## How to complete this task
Every line from the opening of the records to the line with "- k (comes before" should be restated exactly, with both ends included and the pictures left out.

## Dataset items

********************

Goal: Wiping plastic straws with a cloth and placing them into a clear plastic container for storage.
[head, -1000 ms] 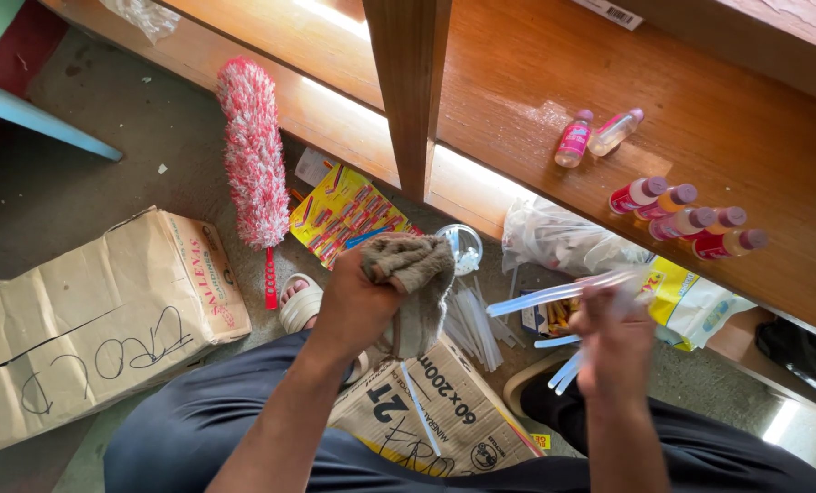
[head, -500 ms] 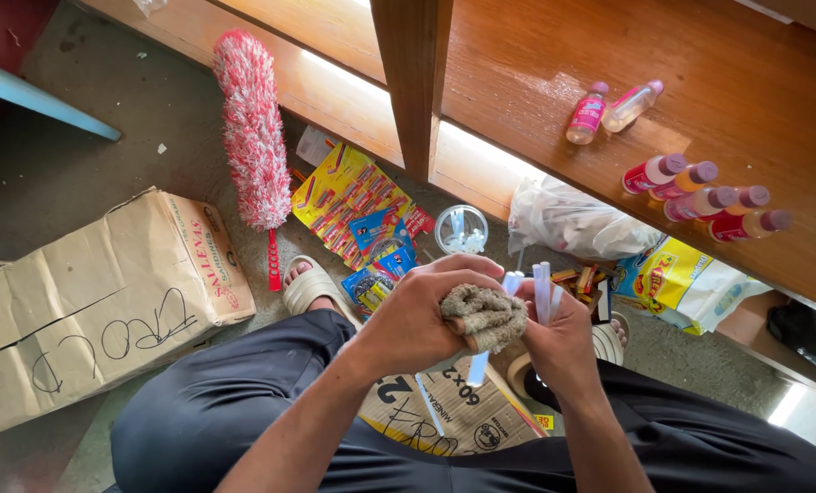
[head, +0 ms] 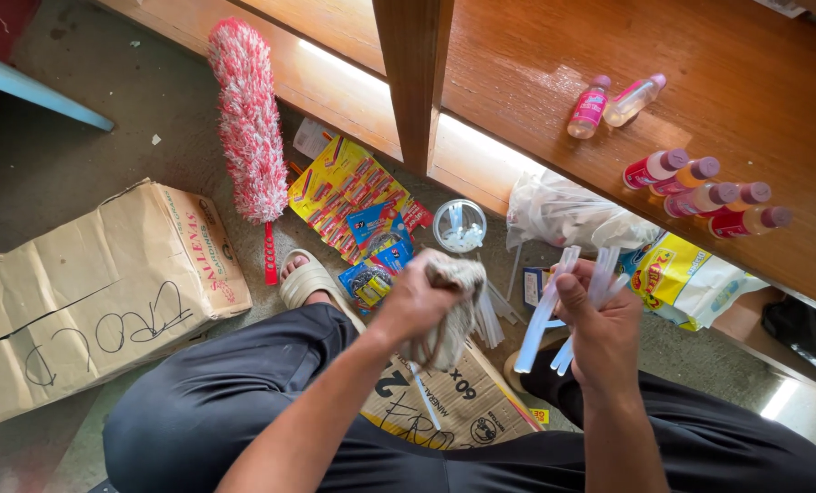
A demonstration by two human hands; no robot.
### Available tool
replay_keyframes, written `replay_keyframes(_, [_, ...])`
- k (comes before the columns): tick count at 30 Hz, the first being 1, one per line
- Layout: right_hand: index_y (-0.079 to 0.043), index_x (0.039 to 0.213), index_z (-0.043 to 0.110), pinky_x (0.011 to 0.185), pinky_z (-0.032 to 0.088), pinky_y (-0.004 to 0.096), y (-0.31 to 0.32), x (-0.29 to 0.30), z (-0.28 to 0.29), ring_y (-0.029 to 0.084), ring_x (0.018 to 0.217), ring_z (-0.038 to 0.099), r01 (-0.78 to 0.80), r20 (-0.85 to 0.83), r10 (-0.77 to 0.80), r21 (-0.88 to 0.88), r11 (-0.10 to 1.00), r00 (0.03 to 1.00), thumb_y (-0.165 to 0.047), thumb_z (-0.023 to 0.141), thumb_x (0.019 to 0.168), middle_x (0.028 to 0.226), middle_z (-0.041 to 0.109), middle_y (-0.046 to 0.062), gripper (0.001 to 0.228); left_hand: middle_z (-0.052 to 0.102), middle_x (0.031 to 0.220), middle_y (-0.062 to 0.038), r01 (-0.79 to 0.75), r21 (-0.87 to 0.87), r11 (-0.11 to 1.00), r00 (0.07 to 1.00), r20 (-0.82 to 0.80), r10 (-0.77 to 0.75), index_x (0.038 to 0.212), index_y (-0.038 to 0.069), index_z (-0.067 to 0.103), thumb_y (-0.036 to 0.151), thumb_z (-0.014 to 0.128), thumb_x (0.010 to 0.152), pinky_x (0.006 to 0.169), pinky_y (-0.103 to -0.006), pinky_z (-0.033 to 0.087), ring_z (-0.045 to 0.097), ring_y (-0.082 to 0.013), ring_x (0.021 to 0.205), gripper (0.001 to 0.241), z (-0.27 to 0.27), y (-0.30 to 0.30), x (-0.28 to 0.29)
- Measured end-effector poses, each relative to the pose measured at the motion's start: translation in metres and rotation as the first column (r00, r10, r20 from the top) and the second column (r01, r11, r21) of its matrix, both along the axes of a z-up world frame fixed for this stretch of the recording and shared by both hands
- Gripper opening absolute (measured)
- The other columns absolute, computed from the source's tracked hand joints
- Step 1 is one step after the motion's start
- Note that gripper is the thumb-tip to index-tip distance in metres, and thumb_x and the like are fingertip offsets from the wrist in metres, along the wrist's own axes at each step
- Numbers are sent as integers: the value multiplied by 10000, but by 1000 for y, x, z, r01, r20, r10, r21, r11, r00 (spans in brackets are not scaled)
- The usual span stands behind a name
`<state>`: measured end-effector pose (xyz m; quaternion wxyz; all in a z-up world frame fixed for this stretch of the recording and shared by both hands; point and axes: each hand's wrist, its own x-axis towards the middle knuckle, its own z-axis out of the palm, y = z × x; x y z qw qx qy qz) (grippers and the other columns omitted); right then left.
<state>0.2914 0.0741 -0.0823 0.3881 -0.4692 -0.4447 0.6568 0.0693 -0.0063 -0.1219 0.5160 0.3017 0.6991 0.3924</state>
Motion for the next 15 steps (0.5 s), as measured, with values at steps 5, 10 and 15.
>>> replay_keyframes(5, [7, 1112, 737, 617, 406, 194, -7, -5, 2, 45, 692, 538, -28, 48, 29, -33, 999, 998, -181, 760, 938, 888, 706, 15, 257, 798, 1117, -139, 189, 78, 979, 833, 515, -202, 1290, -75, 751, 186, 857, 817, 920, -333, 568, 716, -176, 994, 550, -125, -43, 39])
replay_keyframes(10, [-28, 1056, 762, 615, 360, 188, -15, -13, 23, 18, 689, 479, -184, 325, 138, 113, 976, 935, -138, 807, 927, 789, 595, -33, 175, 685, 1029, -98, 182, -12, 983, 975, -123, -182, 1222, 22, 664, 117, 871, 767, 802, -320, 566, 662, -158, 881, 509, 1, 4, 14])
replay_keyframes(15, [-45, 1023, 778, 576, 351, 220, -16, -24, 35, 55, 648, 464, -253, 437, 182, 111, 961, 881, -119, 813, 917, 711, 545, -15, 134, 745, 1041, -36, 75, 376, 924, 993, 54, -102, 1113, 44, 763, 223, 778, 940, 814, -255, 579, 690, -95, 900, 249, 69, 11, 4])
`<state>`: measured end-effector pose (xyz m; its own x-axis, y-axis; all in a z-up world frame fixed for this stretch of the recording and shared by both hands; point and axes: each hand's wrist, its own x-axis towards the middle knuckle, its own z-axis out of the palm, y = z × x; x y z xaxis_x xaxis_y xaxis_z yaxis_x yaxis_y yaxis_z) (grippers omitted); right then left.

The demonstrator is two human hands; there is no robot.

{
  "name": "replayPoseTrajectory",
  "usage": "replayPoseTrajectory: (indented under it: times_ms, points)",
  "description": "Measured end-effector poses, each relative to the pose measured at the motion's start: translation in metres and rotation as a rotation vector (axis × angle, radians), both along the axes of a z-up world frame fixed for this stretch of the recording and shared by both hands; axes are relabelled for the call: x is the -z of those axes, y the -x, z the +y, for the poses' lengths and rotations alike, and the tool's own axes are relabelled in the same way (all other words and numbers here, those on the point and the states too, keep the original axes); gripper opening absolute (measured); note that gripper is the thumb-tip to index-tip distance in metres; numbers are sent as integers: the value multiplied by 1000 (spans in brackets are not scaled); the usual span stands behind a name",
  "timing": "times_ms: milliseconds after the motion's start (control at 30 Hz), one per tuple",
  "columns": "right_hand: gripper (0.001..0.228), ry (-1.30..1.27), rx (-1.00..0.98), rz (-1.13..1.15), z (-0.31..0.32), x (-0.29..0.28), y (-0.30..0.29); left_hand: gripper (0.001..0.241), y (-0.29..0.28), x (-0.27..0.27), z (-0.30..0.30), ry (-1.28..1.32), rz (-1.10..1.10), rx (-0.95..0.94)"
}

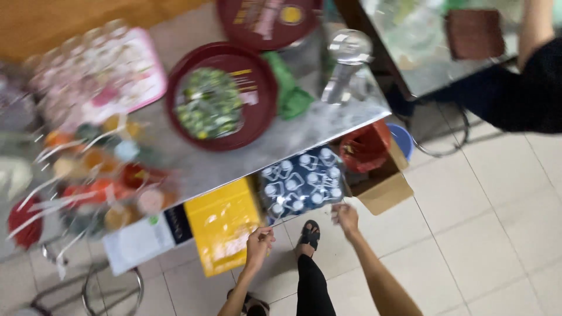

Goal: The person retrieves a yellow tray and a plastic cup, then places the cup on a metal counter. They secure a lid on the cup, shake it vigorously, and then open it to pour the contents into a smaller cup. Finally, they insert a straw and place the drink on a tray with other beverages.

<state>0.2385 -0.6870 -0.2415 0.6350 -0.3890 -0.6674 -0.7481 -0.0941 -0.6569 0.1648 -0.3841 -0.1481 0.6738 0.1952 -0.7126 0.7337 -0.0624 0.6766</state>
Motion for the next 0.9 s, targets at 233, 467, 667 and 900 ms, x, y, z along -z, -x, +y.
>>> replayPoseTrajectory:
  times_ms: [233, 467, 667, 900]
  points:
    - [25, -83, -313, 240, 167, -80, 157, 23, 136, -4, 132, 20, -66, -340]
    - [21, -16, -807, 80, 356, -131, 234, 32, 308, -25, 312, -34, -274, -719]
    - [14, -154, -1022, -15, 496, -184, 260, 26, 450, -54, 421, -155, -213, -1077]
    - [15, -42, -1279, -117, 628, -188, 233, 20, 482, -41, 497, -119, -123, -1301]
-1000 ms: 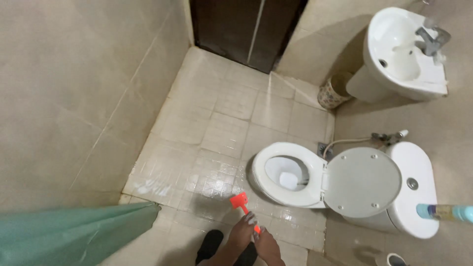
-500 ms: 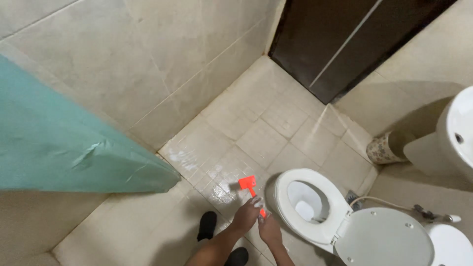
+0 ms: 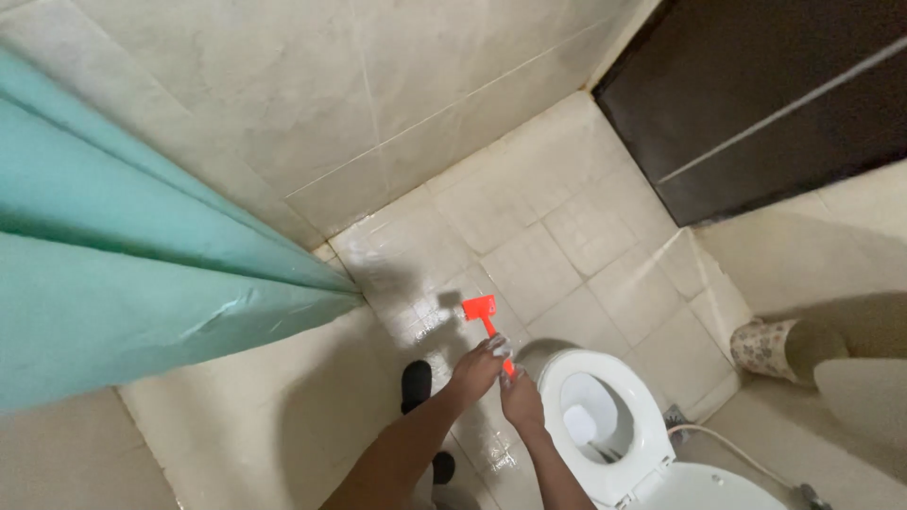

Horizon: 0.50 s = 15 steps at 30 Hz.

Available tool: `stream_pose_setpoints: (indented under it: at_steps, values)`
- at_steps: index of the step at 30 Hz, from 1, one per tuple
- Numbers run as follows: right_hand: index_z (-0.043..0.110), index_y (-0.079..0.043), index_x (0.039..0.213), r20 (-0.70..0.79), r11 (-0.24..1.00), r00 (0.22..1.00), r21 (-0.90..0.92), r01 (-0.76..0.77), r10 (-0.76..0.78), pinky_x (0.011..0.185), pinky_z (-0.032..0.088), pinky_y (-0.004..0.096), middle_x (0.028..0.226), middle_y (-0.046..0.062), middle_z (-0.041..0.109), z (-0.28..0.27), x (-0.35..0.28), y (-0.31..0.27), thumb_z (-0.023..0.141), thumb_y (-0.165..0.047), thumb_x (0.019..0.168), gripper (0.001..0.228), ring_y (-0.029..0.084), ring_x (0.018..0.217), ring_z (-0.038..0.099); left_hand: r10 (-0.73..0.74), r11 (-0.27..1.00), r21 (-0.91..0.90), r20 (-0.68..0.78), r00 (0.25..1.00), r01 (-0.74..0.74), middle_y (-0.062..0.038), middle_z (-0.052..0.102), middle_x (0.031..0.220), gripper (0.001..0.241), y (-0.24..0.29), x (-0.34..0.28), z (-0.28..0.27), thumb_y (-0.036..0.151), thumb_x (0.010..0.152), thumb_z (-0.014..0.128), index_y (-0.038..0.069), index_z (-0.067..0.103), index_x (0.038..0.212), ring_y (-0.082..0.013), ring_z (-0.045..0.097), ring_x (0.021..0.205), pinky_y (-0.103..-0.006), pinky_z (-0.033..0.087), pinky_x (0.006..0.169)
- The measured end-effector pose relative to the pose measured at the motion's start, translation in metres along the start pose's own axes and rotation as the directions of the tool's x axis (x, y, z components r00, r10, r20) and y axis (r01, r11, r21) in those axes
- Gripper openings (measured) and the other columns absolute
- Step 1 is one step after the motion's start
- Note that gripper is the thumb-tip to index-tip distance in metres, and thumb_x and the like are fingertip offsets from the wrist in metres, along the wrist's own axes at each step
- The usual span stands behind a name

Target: The person scrubs the toilet seat and rim using a soapy cloth. They then switch to a red floor scraper to clean the tiled floor around the toilet and near the shower curtain.

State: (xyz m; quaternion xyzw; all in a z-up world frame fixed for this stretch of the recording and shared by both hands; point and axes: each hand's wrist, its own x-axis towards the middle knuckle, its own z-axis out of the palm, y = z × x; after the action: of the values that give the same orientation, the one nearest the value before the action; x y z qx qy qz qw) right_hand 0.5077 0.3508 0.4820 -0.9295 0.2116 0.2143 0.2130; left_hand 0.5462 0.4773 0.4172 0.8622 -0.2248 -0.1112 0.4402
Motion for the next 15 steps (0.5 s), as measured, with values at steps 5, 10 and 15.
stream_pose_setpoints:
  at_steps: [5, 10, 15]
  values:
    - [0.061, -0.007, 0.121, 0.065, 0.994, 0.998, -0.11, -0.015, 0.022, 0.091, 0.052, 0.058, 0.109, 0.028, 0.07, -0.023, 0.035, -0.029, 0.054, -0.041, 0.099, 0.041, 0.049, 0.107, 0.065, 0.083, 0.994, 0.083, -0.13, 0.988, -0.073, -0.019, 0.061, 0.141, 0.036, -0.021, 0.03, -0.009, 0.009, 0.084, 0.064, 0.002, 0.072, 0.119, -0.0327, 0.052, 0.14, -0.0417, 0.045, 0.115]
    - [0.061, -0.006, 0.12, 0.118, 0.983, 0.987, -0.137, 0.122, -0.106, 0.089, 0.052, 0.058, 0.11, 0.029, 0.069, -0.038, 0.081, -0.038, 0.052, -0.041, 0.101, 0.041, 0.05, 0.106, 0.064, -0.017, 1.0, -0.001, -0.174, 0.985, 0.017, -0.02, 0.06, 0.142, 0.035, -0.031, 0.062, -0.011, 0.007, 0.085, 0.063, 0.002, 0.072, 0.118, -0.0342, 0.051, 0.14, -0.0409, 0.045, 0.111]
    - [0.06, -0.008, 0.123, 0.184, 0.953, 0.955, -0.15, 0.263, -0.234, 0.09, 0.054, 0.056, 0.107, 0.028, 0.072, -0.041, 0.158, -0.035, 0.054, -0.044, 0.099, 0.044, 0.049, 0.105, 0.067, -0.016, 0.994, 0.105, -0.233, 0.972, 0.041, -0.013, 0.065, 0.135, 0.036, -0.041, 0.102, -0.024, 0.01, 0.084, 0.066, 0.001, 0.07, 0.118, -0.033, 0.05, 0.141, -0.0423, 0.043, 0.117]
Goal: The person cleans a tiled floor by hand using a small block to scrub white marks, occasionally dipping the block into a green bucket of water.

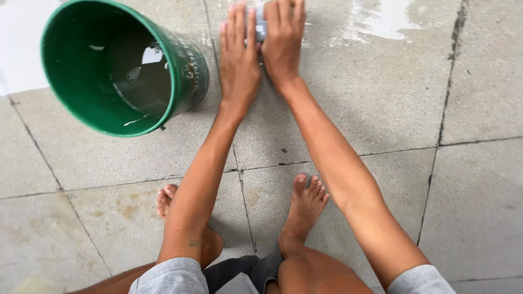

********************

## Solved problem
Goal: Wiping plastic straws with a cloth and placing them into a clear plastic container for storage.
[head, -1000 ms] 
[head, -500 ms] 
[head, +0 ms] 
A demonstration by two human hands; no robot.
### Available tool
replay_keyframes, written `replay_keyframes(_, [_, ...])`
- k (comes before the columns): tick count at 30 Hz, the first being 1, one per line

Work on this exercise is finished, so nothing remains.